Venivano scelte ragazze molto giovani, e comunque al di sotto dei trent’anni, come “spose” per i finti matrimoni con immigrati soprattutto del Nord Africa per cui questa mattina sono state eseguite dai carabinieri di Caserta 18 misure cautelari. È il particolare che emerge da un’intercettazione presente nell’ordinanza di custodia cautelare firmata dal giudice per le indagini preliminari di Napoli, Giovanni De Angelis, sul gruppo che architettava matrimoni di comodo per far avere il permesso di soggiorno a immigrati irregolari. “Zia Maria”, la 61enne Matilde Macciocchi a capo del gruppo e arrestata, parla al telefono con il suo collaboratore oggi arrestato Gennaro Di Dato, che dice alla donna di “avere tutto pronto” per il finto matrimonio, e di attendere solo la “sposa”. “La sto andando a prendere” risponde la Macciocchi, spiegando di essere dovuta andare fino a casa della ragazza, una 22enne (è solo indagata), per convincere la madre. “Devo andare fino a là perché stavo sopra e ho dovuto spiegare alla madre per averla”. In totale dalle indagini è stato accertato che sono 25 le donne italiane, di età compresa tra i 21 e i 49 anni, ad aver contratto matrimoni con stranieri; in alcuni casi è stata fatta solo promessa di matrimonio, che ha validità di sei mesi, ma permette allo straniero di aver permesso. “Mi conoscono tutti, da Milano a Napoli”, assicurava la donna.

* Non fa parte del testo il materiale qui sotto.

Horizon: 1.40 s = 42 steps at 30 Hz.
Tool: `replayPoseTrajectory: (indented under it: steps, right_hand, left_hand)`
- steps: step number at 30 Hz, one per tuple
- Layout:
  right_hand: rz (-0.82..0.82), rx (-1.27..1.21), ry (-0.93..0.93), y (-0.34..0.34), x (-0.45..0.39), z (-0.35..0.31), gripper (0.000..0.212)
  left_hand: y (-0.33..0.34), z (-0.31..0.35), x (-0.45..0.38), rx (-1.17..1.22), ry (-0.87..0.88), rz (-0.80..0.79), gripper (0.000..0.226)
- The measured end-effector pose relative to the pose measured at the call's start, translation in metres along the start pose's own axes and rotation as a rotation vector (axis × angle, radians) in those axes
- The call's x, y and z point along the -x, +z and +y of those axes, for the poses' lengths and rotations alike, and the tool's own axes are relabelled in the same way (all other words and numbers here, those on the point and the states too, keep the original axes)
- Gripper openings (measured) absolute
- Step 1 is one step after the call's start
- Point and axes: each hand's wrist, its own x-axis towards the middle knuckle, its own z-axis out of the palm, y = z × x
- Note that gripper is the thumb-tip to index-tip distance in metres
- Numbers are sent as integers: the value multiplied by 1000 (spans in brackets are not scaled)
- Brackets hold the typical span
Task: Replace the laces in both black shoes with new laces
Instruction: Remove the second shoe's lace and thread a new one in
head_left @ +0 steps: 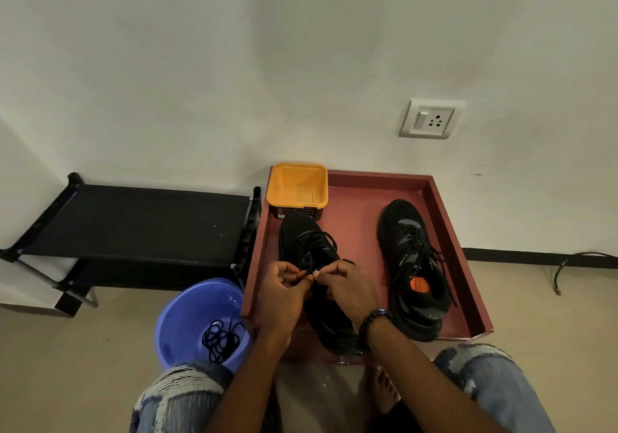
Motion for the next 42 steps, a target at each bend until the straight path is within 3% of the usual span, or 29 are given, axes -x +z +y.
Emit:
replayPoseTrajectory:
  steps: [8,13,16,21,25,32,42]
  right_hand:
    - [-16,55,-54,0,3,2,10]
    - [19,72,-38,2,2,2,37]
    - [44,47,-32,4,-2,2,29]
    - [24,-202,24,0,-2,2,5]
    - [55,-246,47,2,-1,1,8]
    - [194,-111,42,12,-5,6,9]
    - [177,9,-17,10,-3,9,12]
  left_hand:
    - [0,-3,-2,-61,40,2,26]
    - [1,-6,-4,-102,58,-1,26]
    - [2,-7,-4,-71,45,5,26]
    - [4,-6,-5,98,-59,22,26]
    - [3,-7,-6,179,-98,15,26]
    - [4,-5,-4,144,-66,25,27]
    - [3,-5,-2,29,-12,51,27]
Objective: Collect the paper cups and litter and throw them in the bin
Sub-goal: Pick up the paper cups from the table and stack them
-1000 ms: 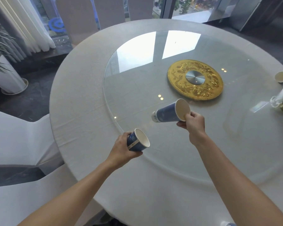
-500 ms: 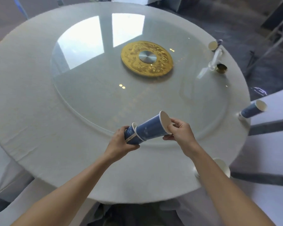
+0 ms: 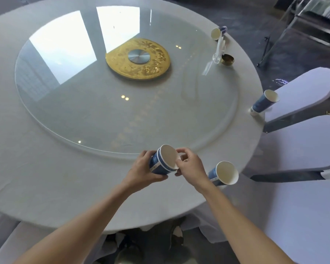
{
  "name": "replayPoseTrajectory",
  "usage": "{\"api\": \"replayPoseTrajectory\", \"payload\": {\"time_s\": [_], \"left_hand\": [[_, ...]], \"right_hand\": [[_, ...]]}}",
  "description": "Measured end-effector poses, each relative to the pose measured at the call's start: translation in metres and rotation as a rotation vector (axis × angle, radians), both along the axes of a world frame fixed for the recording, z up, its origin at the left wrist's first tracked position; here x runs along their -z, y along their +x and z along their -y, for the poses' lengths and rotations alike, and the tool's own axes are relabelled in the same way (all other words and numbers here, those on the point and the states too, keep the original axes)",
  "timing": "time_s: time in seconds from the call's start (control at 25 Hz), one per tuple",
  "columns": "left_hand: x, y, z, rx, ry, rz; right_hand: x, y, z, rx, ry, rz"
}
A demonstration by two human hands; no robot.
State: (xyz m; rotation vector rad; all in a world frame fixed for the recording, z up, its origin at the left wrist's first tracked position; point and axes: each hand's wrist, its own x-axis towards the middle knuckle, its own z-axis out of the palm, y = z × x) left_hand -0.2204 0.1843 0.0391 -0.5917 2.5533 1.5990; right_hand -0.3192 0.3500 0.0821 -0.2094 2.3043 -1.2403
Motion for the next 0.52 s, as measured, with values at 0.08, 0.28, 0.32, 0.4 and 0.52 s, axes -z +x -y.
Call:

Parlando con un altro interlocutore, invece, ‘Zia Maria’ gli dava suggerimenti su come gestire le pratiche per la cittadinanza: “Ti devono dare subito il permesso di soggiorno perché tu sei papà di un bambino italiano, nato qua subito in Italia”. Mentre per il cugino, ‘Zia Maria’ propone la soluzione del finto matrimonio: “Se la vuoi pure domani te la mando … pure dopo domani vengo io a Milano … con lui” e “per il prezzo non ti preoccupare, che ci aggiustiamo“.

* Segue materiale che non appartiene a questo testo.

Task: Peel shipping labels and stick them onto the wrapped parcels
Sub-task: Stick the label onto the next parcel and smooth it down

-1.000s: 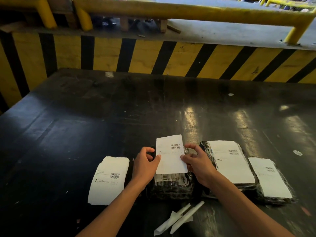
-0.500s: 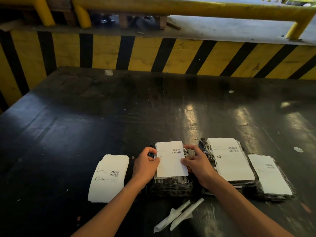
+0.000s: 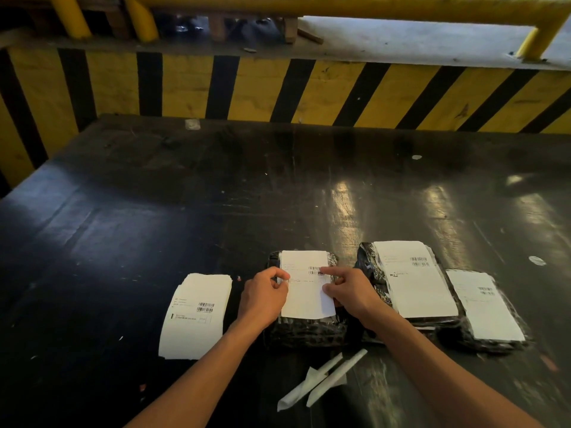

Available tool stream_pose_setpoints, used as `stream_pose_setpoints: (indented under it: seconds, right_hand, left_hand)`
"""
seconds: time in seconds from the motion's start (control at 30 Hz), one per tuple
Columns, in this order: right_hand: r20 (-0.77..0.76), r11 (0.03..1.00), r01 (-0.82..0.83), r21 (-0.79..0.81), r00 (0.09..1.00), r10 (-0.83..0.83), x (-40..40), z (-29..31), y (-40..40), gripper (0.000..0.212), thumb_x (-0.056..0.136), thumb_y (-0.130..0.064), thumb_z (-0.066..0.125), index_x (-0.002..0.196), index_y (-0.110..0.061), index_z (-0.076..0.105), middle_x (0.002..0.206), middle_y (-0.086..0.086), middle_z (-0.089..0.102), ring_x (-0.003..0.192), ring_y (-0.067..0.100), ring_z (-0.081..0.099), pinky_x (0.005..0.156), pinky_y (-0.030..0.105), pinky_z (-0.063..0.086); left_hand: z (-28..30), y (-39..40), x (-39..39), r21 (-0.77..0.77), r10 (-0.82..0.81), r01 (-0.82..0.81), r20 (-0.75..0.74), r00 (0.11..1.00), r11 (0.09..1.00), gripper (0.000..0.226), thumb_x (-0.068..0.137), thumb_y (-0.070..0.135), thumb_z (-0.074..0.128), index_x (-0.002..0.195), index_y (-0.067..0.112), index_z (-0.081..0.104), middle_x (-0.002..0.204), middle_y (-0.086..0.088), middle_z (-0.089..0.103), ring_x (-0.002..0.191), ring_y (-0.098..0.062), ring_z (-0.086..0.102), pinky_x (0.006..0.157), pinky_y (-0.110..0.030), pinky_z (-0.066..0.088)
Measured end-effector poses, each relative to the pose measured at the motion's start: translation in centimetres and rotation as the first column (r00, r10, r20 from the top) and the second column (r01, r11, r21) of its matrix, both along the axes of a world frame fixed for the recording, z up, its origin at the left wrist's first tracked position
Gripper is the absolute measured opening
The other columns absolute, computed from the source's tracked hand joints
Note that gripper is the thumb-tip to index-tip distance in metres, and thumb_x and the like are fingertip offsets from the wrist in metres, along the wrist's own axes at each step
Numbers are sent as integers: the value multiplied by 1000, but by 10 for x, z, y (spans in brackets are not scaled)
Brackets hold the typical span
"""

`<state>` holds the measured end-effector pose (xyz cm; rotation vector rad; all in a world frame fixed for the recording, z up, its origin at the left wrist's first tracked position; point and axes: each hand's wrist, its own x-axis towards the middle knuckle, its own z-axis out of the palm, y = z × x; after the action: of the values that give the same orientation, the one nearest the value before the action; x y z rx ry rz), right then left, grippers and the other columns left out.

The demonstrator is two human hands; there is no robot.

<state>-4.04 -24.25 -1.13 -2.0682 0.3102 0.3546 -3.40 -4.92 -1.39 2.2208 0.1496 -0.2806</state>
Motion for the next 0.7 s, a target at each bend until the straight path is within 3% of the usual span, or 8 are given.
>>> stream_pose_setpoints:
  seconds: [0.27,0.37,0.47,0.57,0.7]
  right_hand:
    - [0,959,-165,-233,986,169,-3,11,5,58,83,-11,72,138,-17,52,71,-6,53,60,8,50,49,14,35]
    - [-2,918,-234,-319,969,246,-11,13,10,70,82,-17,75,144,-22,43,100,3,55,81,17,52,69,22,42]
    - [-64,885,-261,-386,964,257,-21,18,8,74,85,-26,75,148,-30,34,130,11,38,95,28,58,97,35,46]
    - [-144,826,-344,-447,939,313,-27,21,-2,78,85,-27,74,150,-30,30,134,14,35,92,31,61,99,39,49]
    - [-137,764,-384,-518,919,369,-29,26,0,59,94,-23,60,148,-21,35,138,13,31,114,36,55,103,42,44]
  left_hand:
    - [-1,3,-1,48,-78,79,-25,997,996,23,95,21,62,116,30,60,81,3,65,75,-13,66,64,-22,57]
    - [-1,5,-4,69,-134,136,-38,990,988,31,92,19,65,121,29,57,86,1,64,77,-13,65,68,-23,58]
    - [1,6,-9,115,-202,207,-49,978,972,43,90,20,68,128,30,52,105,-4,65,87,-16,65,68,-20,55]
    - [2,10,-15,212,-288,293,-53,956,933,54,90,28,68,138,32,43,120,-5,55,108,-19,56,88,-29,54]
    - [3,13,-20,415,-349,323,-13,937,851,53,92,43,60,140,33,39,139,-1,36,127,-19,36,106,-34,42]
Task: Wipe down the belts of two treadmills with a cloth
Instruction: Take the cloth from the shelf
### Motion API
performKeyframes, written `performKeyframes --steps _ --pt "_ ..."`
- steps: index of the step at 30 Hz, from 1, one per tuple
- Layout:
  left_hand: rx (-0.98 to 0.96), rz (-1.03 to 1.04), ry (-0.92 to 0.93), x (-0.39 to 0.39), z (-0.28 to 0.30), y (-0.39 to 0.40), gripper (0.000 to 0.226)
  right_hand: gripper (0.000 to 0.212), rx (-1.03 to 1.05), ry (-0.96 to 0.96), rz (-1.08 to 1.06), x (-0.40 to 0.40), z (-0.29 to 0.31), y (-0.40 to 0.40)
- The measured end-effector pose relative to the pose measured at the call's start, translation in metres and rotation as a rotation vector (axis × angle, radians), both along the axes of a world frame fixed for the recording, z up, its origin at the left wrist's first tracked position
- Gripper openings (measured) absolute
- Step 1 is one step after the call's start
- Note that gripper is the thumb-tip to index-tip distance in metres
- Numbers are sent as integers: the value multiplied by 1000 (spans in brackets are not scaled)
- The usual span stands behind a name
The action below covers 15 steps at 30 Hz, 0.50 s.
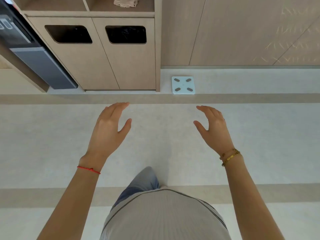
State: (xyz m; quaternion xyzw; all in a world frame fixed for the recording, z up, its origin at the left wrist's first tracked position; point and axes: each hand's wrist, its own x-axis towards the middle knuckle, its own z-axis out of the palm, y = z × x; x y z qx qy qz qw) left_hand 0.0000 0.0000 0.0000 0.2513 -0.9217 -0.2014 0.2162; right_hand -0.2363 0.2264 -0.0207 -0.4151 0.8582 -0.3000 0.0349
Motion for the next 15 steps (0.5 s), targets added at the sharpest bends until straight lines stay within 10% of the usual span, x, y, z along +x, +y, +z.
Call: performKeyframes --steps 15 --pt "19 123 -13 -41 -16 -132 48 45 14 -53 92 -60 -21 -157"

Ma se non veniva saldato tutto l’indagata non dava seguito all’iter come emerge da una delle telefonate intercettate tra la 61enne e una donna marocchina, Karima El Hariri (finita ai domiciliari), il cui cugino ha sposato un’italiana compiacente, ma che non ha provveduto a saldare quanto pattuito (tra i 5 e i 6mila euro), tanto da non aver ancora avuto un falso certificato di residenza necessario per il permesso. “Tu dovevi mandare ancora soldi e non li hai più mandati, altrimenti io li portavo a lui e gli facevo fare il controllo” dice zia Maria. “Come facciamo adesso?” dice la ragazza. “Prende la residenza lui a Mondragone e facciamo tutto a Mondragone; ma lui non mi ha mandato i soldi” ribadisce la Macciocchi. In un’altra conversazione con un marocchino, emerge il prezzo dell’affare illecito. “Seimila e mezzo, seimila e cinquecento euro” dice il maghrebino. “Si ok” risponde a donna. In una diversa telefonata, è poi la stessa Macciocchi a dire il prezzo all’interlocutore. “Sei e mezzo”; “seimila euro” dice lo straniero fingendo di non aver inteso, e zia Maria lo corregge: “e mezzo”, quindi gli dice come fare. “Acconto non metterlo; manda prima i soldi dei documenti”. Ad un altro straniero la Macciocchi spiega di portare i soldi perché “dobbiamo pagare a Biagio del Comune”; nell’indagine comunque di dipendenti di Comuni indagati non ve ne sono.